Maria Lancri (mlancri@squairlaw.com) is Attorney at Law for Squair in Paris, France.
The Sanctions Committee of the French Anti-Corruption Agency (AFA) issued its first decision on July 4, 2019.[1] Since mid-2017, the French Sapin II[2] law has required large French companies (i.e., companies incorporated in France with more than 500 employees or belonging to a group of more than 500 employees, and achieving a consolidated turnover of more than 100 million euro; also, French subsidiaries of foreign groups) to implement an anticorruption compliance program comprising eight items:
-
A code of conduct
-
A whistleblowing scheme
-
Risk mapping
-
Third-party due diligence
-
Accounting control procedures
-
Training program
-
A disciplinary system
-
An internal audit and evaluation mechanism[3]
The French Sapin II law was created in response to the OECD heavily criticizing France for failing to fight efficiently against corruption, although corruption offenses are part of the criminal code; other countries, like the US, have only guidelines issued by a regulatory body. Additionally, the AFA was created to prepare guidelines to assist both administrations and private companies in “preventing and detecting cases of corruption and influence peddling”[4] and related offenses. These guidelines provide companies with the AFA’s expectations of what a “good” compliance program looks like.
The Sapin II is a sort of experimentation:
-
No other law stipulates within the law the elements of an anticorruption compliance program; in other countries, this is being done through guidelines issued by the administration or prosecutors’ offices.
-
The law provides for a control of the viability of said programs and potential sanctions outside of any investigation or sanction of actual corruption cases. The AFA’s agents therefore have no other system of law to rely on or to compare with the French system.
Some French companies had already implemented an anticorruption compliance program prior to the Sapin II law, mainly when they added activities overseas like in the US or the UK, and were influenced by what other systems had developed. Others created their programs when the law was enacted.
Considering how new this requirement was for most companies, they had not yet fully developed their programs when the controls started.
The companies chosen for these controls have different backgrounds and are active in different markets. The AFA claims that the companies are selected to allow the agency to acquire a good knowledge of the French market. The AFA may also select companies when their behavior has been flagged.
Timeline of SAS S.’s control
One of the companies controlled was SAS S., a privately held French company, with activities in 44 countries.
This type of anticorruption compliance program control generally follows different steps:
-
Notification of the control and request to answer a detailed questionnaire and provide documentation within 15 days (the questionnaire was made public after a few months to allow companies to get prepared);
-
Analysis of the documentation remitted and further questions;
-
On-site control during which interviews with officers and employees are conducted;
-
AFA’s report;
-
Written comments from the company and meeting with the AFA;
-
Final decision (relief, warning, or transfer to the Sanctions Committee).
The full procedure is detailed in the Charte des droits et devoirs des parties prenantes au contrôle.[5]

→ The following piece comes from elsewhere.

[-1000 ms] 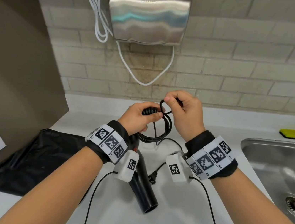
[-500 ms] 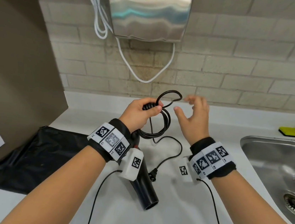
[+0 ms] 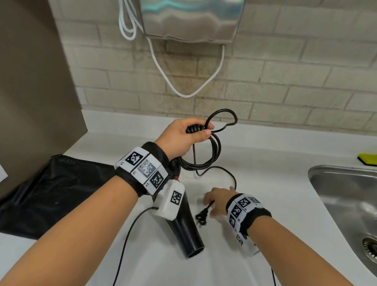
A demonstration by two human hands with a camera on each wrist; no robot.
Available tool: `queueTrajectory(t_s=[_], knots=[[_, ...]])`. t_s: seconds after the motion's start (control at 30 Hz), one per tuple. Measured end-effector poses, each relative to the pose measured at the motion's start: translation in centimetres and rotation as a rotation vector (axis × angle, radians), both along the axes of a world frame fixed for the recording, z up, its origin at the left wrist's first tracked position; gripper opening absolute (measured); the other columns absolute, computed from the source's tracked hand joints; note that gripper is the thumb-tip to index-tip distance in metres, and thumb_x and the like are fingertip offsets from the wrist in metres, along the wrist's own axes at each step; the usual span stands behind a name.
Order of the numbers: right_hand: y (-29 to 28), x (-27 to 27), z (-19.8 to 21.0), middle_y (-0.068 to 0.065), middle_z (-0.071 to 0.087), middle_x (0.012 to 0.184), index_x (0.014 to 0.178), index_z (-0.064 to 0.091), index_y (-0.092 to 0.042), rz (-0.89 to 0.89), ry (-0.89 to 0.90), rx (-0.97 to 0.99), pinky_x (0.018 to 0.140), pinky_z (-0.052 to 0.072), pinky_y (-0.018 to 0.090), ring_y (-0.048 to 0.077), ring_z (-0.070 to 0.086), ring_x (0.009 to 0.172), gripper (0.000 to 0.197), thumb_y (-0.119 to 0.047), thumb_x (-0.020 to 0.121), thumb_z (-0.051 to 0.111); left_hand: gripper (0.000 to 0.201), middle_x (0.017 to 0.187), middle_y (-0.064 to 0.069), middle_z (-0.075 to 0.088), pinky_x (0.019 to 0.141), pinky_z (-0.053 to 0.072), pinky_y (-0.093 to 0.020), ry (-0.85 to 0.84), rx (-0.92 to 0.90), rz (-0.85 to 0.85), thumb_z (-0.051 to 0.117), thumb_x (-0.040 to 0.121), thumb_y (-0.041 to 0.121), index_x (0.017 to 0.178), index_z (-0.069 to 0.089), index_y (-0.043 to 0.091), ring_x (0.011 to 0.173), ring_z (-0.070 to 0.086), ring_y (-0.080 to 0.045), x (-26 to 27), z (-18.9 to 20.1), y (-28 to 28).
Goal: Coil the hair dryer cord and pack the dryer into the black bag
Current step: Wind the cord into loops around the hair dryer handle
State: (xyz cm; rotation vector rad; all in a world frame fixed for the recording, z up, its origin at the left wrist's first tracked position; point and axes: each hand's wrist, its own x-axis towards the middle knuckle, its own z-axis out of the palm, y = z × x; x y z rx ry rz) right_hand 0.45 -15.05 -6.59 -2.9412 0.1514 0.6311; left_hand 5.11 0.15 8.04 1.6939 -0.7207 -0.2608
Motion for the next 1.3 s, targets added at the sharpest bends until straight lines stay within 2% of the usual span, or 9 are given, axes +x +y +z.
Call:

The director of the AFA may decide to refer the case to the Sanctions Committee if he/she decides that the violations in the compliance program are too great. After a proper study of the matter, exchanges of briefs, and a hearing, the AFA’s Sanctions Committee has the power to (i) consider that there are no violations and release the company, (ii) order a company to adapt its compliance program, and/or (iii) render a monetary sanction of up to €200,000 for individuals, namely the corporate officers, and up to €1 million for corporate entities.
In the case of SAS S., the control phase of the process lasted from October 18 to December 15, 2017, and a year and a half later, the final step—the hearing before the Sanctions Committee—was held on June 25, 2019. Logically, the company took advantage of that long period to update and complement its compliance program. The Sanctions Committee made it clear during the hearing that, procedurally speaking, they would base their decision on how the compliance program had been developed until the day of the hearing. This position was restated in the decision.
The issues of the SAS S. case
The AFA considered that the company violated five of the eight items of the program:
-
Nonconformity of the risk mapping
-
Nonconformity of the code of conduct
-
Absence of a third-party due diligence procedure
-
Absence of anticorruption accounting controls
-
Absence of an internal audit and evaluation mechanism
The company considered their compliance program in-line with the requirements of the law and thought the AFA guidelines were adding obligations not provided for in the law. Their aim was to get the Sanctions Committee to rule on how binding the AFA guidelines were.
There was hope that the decision would be of great help for other companies under Sapin II obligations; however, the decision rendered on July 4 by the Sanctions Committee[6] fell short of expectations. It considered the company’s compliance program as adequate and released it from any further procedure, but the decision did not provide the guidance that the legal community wished for.